De guerre lasse, ils vont obtenir ce qu’ils cherchent. Parce qu’ils savent que nous n’avons rien à leur opposer. Notre colère ? Impuissante. Notre détermination ? Mais fondée sur quoi ? Des pétitions ? Mais soyons sérieux… Qu’en ont-ils à faire ? Ils ne prennent plus la peine de nous répondre !... A quoi bon ?

Ils vont même nous expliquer que malgré le NON, sur le fond, rien n’a vraiment rien changé dans ce qu’ils veulent faire de l’Europe… et ils ont raison.

Le NON n’a jamais stoppé le développement de l’Europe libérale.
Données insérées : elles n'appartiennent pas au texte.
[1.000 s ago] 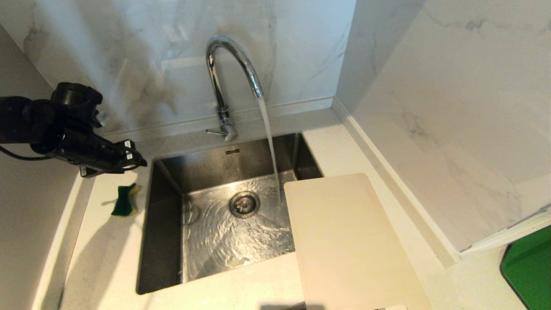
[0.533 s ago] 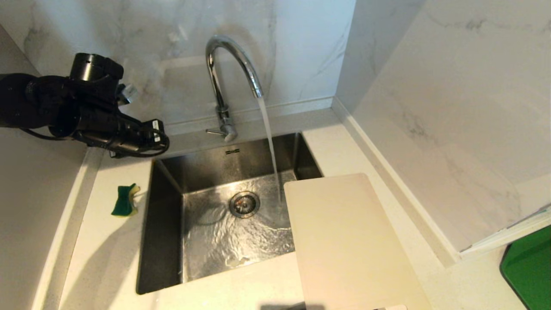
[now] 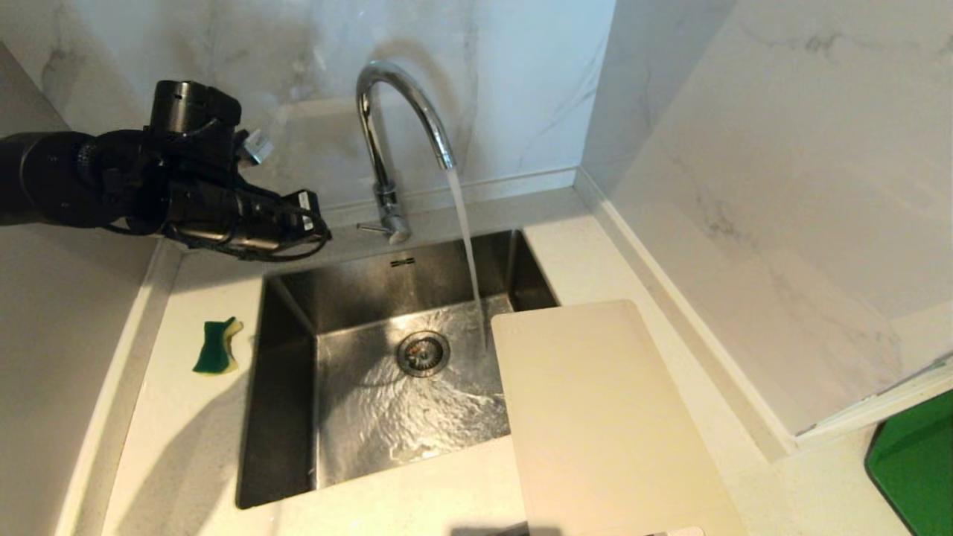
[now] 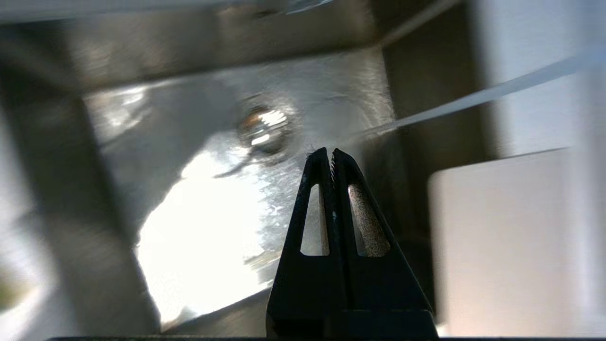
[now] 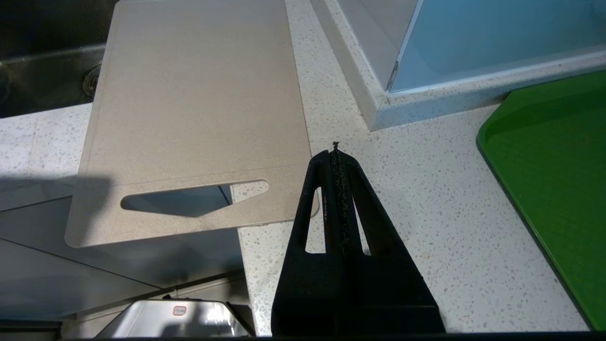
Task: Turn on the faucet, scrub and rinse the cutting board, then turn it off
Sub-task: Turn off the tap
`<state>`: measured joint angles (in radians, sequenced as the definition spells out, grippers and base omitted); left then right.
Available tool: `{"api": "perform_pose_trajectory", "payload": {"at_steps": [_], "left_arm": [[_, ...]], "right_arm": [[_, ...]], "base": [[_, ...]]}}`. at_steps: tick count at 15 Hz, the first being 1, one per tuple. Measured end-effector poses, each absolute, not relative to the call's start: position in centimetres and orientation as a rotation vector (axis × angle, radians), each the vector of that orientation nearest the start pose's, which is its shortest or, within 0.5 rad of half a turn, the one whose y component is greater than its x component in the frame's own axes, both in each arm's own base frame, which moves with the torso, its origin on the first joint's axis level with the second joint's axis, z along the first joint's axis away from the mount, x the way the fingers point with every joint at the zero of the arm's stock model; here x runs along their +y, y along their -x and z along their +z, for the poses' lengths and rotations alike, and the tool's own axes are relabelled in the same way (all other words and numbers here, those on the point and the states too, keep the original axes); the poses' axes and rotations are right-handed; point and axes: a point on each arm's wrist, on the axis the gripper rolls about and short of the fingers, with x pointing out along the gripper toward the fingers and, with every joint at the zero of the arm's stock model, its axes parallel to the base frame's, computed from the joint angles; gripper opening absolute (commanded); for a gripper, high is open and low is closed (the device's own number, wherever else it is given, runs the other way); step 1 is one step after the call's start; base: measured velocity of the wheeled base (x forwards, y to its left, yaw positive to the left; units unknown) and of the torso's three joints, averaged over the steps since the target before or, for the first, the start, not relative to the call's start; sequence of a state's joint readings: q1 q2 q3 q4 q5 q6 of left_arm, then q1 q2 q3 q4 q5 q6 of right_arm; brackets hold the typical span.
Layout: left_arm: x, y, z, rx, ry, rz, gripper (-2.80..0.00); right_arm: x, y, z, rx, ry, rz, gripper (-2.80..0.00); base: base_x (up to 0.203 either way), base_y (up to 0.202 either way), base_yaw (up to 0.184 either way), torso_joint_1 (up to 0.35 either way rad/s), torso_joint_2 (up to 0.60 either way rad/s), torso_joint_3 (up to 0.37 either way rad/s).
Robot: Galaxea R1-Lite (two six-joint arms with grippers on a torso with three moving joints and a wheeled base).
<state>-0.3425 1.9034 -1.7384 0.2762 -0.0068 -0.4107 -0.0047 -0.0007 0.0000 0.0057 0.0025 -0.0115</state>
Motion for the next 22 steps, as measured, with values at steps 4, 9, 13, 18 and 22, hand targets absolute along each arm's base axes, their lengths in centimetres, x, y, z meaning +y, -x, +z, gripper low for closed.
{"api": "perform_pose_trajectory", "payload": {"at_steps": [4, 9, 13, 18, 22], "left_arm": [[-13.8, -36.1, 27.7, 0.484, 0.438, -0.327, -2.8], [-14.9, -38.9, 25.6, 0.25, 0.494, -0.367, -2.8], [-16.5, -41.1, 23.2, 0.099, 0.479, -0.417, -2.8], [-17.1, -42.7, 21.1, -0.034, 0.402, -0.399, -2.8], [-17.6, -43.8, 18.9, -0.053, 0.312, -0.363, -2.8]], "right_arm": [[0.0, 2.3, 7.5, 0.005, 0.012, -0.002, -2.8], [0.0, 2.3, 7.5, 0.005, 0.012, -0.002, -2.8], [0.0, 2.3, 7.5, 0.005, 0.011, -0.002, -2.8], [0.0, 2.3, 7.5, 0.005, 0.012, -0.002, -2.8], [0.0, 2.3, 7.5, 0.005, 0.012, -0.002, -2.8]], "base": [[0.0, 0.0, 0.0, 0.0, 0.0, 0.0], [0.0, 0.0, 0.0, 0.0, 0.0, 0.0], [0.0, 0.0, 0.0, 0.0, 0.0, 0.0], [0.0, 0.0, 0.0, 0.0, 0.0, 0.0], [0.0, 0.0, 0.0, 0.0, 0.0, 0.0]]}}
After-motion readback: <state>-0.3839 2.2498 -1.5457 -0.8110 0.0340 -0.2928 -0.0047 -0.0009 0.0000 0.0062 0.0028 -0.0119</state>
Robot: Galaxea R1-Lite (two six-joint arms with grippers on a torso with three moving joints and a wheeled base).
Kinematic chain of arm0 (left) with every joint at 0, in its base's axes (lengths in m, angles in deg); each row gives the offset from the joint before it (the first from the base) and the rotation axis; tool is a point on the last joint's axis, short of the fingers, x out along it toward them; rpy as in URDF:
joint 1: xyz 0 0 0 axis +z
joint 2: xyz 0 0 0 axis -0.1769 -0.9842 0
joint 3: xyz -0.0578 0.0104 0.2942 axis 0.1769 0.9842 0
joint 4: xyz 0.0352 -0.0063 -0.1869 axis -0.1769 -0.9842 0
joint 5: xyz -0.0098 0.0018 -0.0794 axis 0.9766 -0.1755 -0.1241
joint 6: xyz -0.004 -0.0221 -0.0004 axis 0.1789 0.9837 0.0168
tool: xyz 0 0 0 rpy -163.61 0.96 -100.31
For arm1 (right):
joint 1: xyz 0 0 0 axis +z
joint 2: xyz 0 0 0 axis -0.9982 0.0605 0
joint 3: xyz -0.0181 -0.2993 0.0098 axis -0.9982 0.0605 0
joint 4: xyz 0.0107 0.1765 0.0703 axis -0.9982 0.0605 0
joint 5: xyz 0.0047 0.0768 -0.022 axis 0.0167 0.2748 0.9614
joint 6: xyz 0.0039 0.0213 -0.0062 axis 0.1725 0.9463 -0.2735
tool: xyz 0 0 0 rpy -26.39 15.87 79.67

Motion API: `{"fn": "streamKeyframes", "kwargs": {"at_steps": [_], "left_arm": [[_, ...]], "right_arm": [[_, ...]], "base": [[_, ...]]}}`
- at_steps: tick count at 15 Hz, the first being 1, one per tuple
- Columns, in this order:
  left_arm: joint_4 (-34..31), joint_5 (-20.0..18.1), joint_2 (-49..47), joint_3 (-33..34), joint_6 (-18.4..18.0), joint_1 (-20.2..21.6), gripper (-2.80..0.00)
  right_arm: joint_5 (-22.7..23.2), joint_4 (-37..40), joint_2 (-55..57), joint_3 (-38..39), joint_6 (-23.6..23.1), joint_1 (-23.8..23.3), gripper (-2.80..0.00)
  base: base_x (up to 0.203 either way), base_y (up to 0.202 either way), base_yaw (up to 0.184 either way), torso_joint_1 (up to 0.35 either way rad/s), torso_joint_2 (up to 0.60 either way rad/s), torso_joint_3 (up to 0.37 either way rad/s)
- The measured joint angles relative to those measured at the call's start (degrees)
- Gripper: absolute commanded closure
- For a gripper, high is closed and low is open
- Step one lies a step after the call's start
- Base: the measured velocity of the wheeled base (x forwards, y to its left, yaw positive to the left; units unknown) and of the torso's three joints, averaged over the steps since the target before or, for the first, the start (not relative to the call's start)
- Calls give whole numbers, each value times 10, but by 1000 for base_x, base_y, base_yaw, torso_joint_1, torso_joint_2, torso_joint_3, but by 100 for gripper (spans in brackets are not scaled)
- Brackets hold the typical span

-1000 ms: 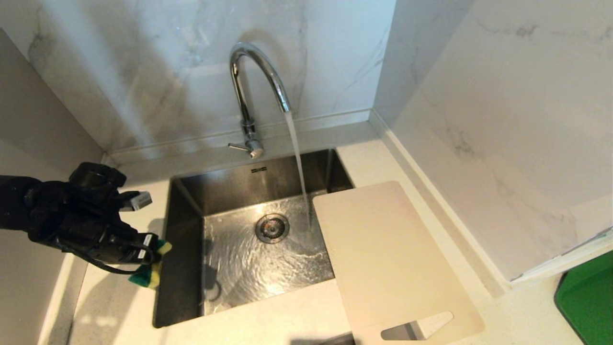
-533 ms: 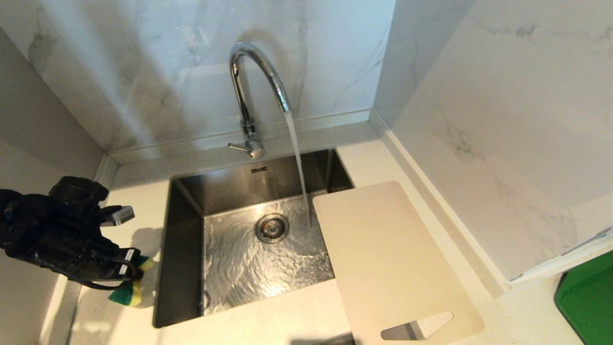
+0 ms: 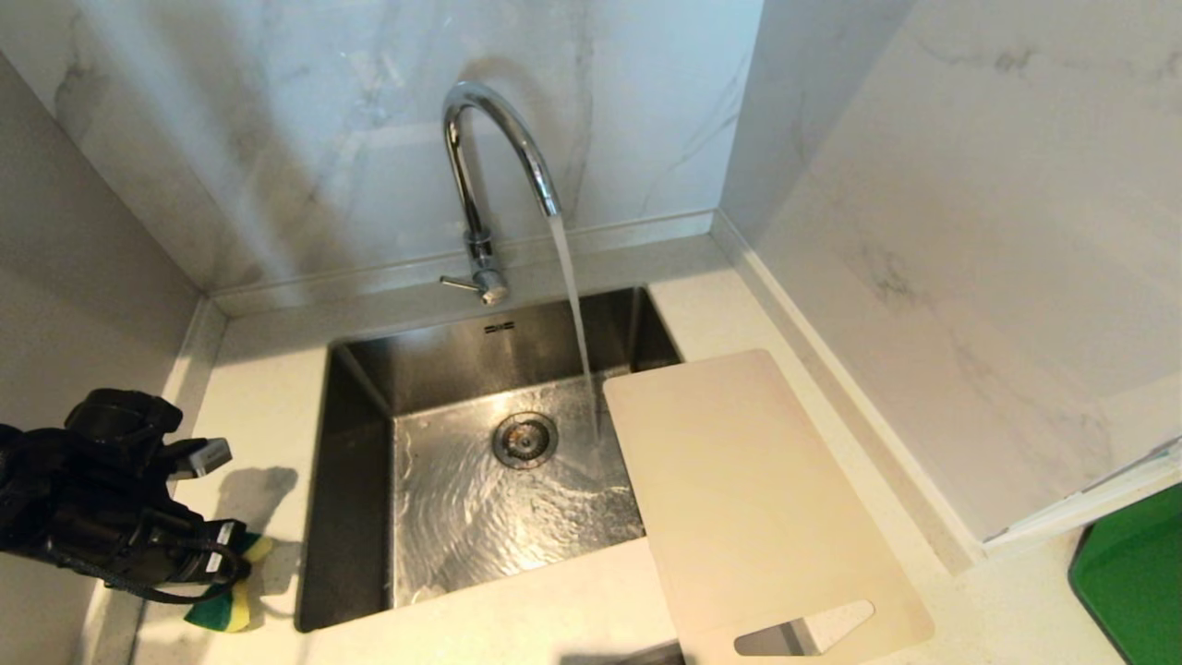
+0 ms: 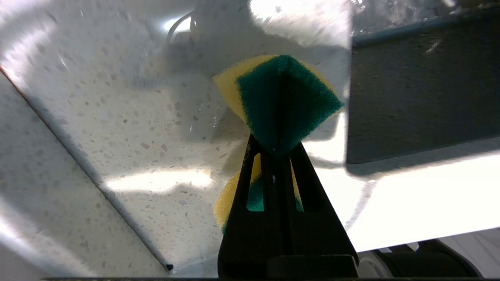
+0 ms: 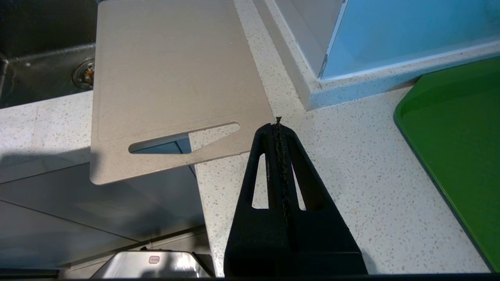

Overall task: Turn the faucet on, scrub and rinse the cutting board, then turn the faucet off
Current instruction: Put down the cleaning cloth

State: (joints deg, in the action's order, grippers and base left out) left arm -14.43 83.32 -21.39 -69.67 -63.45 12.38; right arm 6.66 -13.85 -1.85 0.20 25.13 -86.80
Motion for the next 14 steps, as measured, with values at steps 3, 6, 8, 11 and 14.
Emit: {"fn": "streamKeyframes", "kwargs": {"at_steps": [3, 6, 8, 11, 14], "left_arm": [[23, -2, -16, 22, 1, 5, 0], [61, -1, -25, 43, 0, 6, 0], [64, 0, -25, 48, 0, 6, -280], [65, -2, -24, 50, -2, 5, -280], [64, -2, -18, 49, -3, 6, -280]], "right_arm": [[0, 0, 0, 0, 0, 0, 0], [0, 0, 0, 0, 0, 0, 0], [0, 0, 0, 0, 0, 0, 0], [0, 0, 0, 0, 0, 0, 0], [0, 0, 0, 0, 0, 0, 0]], "base": [[0, 0, 0, 0, 0, 0], [0, 0, 0, 0, 0, 0], [0, 0, 0, 0, 0, 0], [0, 0, 0, 0, 0, 0], [0, 0, 0, 0, 0, 0]]}}
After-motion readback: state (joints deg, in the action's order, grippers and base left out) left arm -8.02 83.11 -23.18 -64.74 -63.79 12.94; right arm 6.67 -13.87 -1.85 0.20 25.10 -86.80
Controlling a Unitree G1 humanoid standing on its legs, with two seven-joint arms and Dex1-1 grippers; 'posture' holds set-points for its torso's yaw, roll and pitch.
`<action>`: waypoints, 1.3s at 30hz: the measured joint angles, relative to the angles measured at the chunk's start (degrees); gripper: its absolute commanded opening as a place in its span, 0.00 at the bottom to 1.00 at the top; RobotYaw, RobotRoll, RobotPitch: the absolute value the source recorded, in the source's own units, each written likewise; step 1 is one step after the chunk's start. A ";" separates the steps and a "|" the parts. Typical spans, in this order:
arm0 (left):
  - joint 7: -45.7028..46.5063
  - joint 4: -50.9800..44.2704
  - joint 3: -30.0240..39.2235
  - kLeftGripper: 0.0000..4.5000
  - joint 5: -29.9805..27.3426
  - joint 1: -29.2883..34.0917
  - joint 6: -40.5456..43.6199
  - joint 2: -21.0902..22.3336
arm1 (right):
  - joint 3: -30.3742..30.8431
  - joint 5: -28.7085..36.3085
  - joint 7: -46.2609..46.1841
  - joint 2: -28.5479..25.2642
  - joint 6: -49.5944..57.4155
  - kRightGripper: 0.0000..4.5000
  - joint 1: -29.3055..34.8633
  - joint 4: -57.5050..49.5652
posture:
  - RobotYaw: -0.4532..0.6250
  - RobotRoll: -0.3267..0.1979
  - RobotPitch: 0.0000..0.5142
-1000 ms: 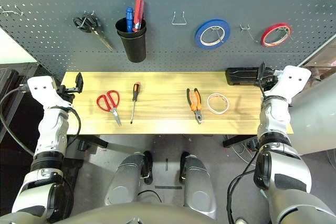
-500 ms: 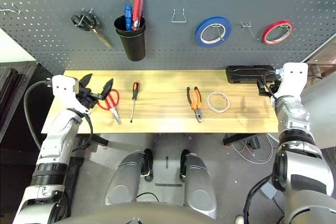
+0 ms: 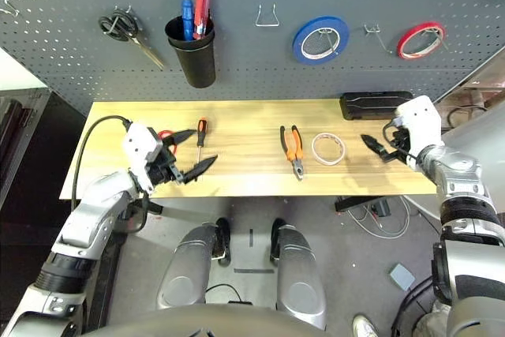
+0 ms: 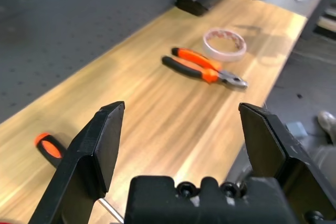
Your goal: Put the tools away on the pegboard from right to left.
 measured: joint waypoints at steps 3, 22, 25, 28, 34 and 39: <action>-0.65 0.31 -0.05 0.99 1.30 -0.23 -0.78 1.08 | 4.08 -3.28 3.83 -0.35 -2.02 1.00 -2.56 3.23 | 0.56 0.62 0.55; 1.50 -4.65 0.07 0.99 5.44 3.35 0.27 3.06 | 19.21 -21.18 4.16 8.74 -0.23 1.00 -14.73 15.90 | 0.71 0.62 0.69; 2.08 -5.99 0.59 0.99 5.45 4.41 1.29 3.35 | 19.82 -22.53 3.12 9.81 1.15 1.00 -14.93 16.49 | 0.72 0.62 0.69; 2.59 -6.90 0.62 1.00 5.49 4.87 1.89 3.69 | 20.08 -23.24 2.09 10.00 2.77 0.92 -15.51 16.92 | 0.73 0.62 0.68; 3.93 -6.99 0.63 1.00 5.84 4.73 2.77 3.58 | 20.65 -24.31 0.07 10.40 4.69 0.45 -15.93 17.00 | 0.73 0.62 0.65; 4.37 -6.99 0.52 1.00 5.82 3.94 2.73 2.51 | 18.99 -23.54 -2.08 8.71 4.23 0.02 -15.64 17.05 | 0.70 0.62 0.62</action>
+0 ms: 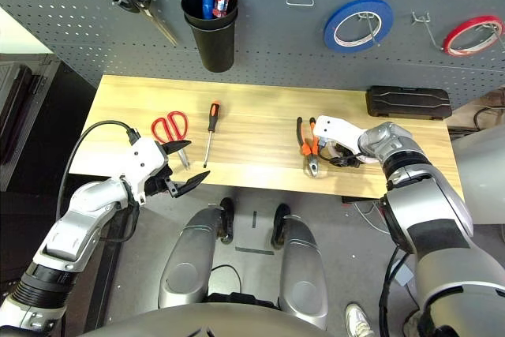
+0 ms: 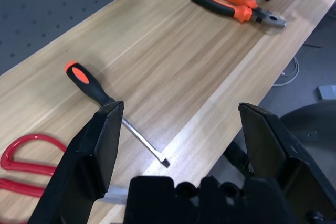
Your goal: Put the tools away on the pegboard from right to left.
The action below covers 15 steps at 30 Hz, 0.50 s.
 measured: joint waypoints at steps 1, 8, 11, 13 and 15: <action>0.00 0.03 -0.03 1.00 0.00 -0.27 0.00 -0.08 | -0.46 0.34 -0.40 -0.72 -0.48 0.01 0.02 -0.10 | 0.69 0.62 0.61; -1.04 0.60 -0.45 1.00 -0.10 -3.32 -2.50 -1.78 | -3.60 1.78 -8.49 -7.79 -7.44 0.01 4.94 -2.06 | 0.66 0.62 0.56; -1.59 0.46 -0.35 1.00 -1.31 -4.16 -3.87 -2.63 | -6.13 3.63 -13.14 -9.81 -10.80 0.01 8.99 -4.25 | 0.65 0.62 0.55; -1.98 0.32 0.01 1.00 -2.56 -4.21 -4.10 -2.96 | -7.45 4.84 -15.63 -10.59 -12.66 0.01 11.63 -5.66 | 0.65 0.62 0.53; -2.12 -0.25 0.16 1.00 -4.03 -4.35 -4.05 -3.46 | -9.16 6.04 -17.56 -10.92 -14.20 0.01 14.52 -7.92 | 0.64 0.62 0.52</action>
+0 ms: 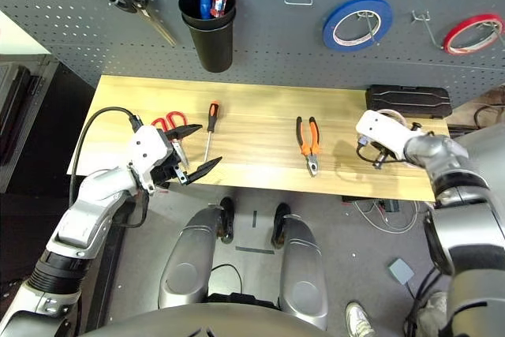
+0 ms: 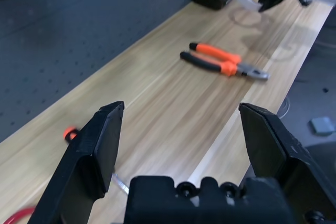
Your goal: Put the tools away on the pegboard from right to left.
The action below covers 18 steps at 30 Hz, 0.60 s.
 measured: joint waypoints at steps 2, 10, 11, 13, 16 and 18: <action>-0.34 -2.72 0.86 1.00 -2.81 0.10 0.50 -0.63 | -2.33 2.10 -2.90 -0.14 -2.63 0.01 5.14 -4.19 | 0.64 0.62 0.51; -0.45 -10.35 3.90 1.00 -11.74 -1.51 5.11 -1.26 | -6.56 5.13 -11.61 -0.12 -7.70 0.01 16.30 -14.10 | 0.63 0.62 0.48; -0.28 -11.35 4.26 1.00 -12.72 -1.83 5.86 -1.26 | -6.74 5.19 -12.50 -0.13 -8.28 0.01 16.80 -14.50 | 0.63 0.62 0.48; -0.24 -13.22 4.39 1.00 -14.58 -2.79 7.43 -1.24 | -7.15 5.14 -15.04 -0.14 -10.13 0.01 17.89 -15.39 | 0.62 0.62 0.47; -0.26 -14.11 4.38 1.00 -15.65 -4.06 8.06 -1.23 | -7.15 4.67 -18.72 -0.16 -14.29 0.01 17.97 -16.09 | 0.62 0.62 0.47; -0.28 -14.58 4.31 1.00 -15.91 -4.17 8.12 -1.23 | -7.15 4.29 -20.78 -0.35 -16.23 0.01 17.93 -16.12 | 0.62 0.62 0.46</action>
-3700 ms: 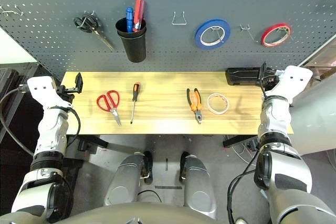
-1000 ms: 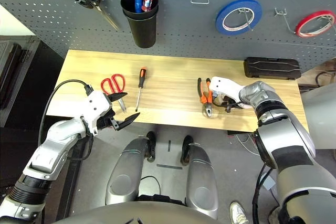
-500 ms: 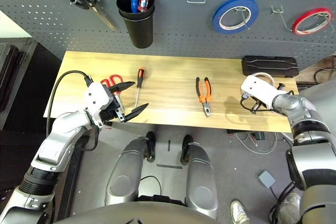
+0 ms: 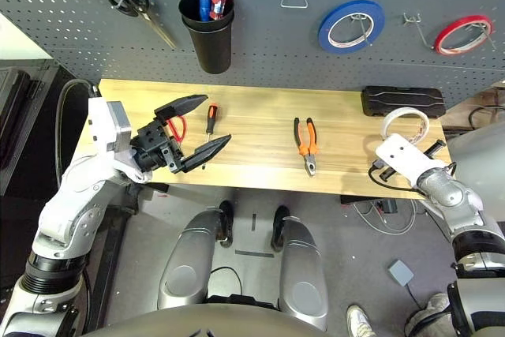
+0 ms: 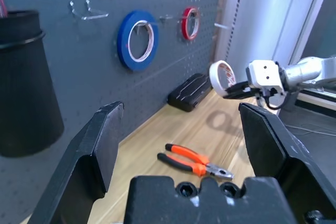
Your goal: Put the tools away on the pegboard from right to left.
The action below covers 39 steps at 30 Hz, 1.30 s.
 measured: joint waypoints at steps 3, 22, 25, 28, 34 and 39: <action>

Alors pourquoi revenir sur la question. Simplement pour institutionnaliser, dans le cadre des rapports entre nations, les principes de fonctionnement,… Mais ne nous faisons pas d’illusion, l’essentiel est fait. Et s’ils font cette démarche c’est parce qu’ils savent qu’ils ne risquent rien… qu’aucune opposition sérieuse ne se manifestera.

L’engouement des partisans du NON, lors du référendum, allant dans certains cas jusqu’à l’hystérie, avait quelque chose de pathétique et d’enfantin. Ils croyaient naïvement, et beaucoup le croient encore, que le NON avait un poids politique pouvant stopper la libéralisation européenne.

Cette nouvelle et dérisoire mobilisation, pour un nouveau référendum, fait le jeu des organisations politiques de gauche, d’extrême gauche et altermondialiste qui depuis quelques mois n’ont plus trop de « grain à moudre » du fait de leur échec électoral qui les laisse sans perspectives d’action et surtout sans stratégie politique. Enfin un évènement qui va pouvoir mobiliser les appareils et permettre aux « leaders » de tenir le devant de la scène par des bravades aussi ridicules qu’inutiles !

Aujourd’hui nous sommes le « bec dans l’eau »… Nous avons agi comme si nous croyions que la volonté populaire était sacrée. Mais elle ne l’est pas, elle ne l’a jamais été, ou plutôt, elle l’a été tant que le système pouvait s’en contenter… dans le cas contraire il a toujours cassé cette volonté … des exemples au 20e siècle ? On n’a que l’embarras du choix ! Aujourd’hui le système sait que politiquement il peut faire ce que bon lui semble car nous n’avons aucune stratégie à lui opposer sinon des discours, nos rêves et nos gémissements.

Les trépignements politico-médiatico-organisationnels n’y changeront rien. Pas plus que les appels pathétiques à l’union : quelle union ? avec qui ? pour faire concrètement quoi ?

Pendant que se querellent, sur des questions de préséances et de notoriété, les organisations politiques du « changement » (sic), le système forge, sans opposition, les conditions de la mise au pas généralisé des relations sociales à ses intérêts fondamentaux.

Finalement, ce qui se passe aujourd’hui avec la remise en question du « NON au TCE » n’est qu’un maillon de la chaîne de la reprise en main par le système Il ne se cache même plus et n’a plus à sauver la face… Notre impuissance lui ouvre une possibilité inespérée et illimitée pour remettre en toute« légalité démocratique », les acquis que nos prédécesseurs lui avaient imposés.